EXERCISE PROMPT - Take each line in the entries below that holds "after" and show it.

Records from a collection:
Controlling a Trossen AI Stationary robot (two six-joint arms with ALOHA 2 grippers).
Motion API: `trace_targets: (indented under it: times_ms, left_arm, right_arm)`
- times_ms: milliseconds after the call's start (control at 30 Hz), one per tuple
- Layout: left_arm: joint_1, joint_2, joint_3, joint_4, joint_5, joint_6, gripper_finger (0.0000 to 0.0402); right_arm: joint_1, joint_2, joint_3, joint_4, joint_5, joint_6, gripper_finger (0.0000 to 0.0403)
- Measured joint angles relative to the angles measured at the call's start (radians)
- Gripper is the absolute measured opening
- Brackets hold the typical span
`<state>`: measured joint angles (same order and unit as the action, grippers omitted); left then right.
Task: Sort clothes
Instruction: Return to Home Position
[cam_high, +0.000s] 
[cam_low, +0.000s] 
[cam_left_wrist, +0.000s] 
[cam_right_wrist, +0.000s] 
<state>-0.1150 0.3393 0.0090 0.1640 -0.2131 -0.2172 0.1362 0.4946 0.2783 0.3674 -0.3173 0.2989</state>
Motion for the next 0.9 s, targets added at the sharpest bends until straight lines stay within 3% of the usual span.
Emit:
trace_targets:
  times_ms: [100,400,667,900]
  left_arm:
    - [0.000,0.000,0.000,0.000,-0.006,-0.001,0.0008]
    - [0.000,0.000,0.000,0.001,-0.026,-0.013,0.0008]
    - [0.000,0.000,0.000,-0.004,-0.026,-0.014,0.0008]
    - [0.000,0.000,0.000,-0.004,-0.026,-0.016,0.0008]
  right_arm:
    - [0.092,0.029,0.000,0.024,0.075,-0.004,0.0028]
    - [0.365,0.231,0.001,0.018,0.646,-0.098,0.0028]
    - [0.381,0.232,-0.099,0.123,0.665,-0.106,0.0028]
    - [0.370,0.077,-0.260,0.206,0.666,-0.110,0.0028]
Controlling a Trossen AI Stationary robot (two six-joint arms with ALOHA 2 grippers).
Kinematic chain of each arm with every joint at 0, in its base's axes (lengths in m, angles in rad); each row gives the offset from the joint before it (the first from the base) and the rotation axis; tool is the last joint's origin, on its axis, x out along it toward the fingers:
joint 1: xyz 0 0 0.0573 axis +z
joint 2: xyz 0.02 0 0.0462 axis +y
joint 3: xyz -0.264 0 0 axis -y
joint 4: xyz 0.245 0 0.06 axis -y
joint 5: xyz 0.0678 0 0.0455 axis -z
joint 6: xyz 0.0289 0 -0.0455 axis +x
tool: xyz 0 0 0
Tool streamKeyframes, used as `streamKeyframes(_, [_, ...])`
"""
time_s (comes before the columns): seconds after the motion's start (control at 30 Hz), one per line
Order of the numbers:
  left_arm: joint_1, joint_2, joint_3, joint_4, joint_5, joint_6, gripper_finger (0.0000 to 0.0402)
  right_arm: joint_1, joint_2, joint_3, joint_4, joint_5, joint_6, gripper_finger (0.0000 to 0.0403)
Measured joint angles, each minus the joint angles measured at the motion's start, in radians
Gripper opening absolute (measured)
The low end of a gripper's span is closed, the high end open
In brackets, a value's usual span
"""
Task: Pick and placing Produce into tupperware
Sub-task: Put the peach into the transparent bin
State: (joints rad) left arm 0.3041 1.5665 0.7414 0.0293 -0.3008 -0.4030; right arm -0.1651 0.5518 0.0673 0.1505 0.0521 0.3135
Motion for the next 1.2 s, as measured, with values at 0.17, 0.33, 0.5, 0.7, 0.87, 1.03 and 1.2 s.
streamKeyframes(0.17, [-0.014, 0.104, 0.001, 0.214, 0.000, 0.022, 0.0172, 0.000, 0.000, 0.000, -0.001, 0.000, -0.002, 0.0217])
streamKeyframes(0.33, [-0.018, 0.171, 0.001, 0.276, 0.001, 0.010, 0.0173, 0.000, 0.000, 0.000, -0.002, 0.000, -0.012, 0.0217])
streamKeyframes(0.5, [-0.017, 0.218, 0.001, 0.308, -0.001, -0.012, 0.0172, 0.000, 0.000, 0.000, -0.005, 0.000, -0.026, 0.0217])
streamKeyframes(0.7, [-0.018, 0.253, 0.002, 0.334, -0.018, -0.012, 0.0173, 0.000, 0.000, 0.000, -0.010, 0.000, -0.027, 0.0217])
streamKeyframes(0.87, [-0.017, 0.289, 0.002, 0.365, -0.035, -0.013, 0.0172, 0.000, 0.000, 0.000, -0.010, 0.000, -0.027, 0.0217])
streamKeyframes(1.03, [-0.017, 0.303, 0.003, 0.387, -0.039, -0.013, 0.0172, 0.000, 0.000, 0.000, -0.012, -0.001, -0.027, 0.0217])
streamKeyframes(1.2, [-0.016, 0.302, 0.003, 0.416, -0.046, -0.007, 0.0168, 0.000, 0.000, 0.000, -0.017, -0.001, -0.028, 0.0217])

SOLUTION FOR THIS EXERCISE -
- times_ms: milliseconds after the call's start (control at 30 Hz), one per tuple
time_s (comes before the columns): seconds after the motion's start (control at 30 Hz), one per line

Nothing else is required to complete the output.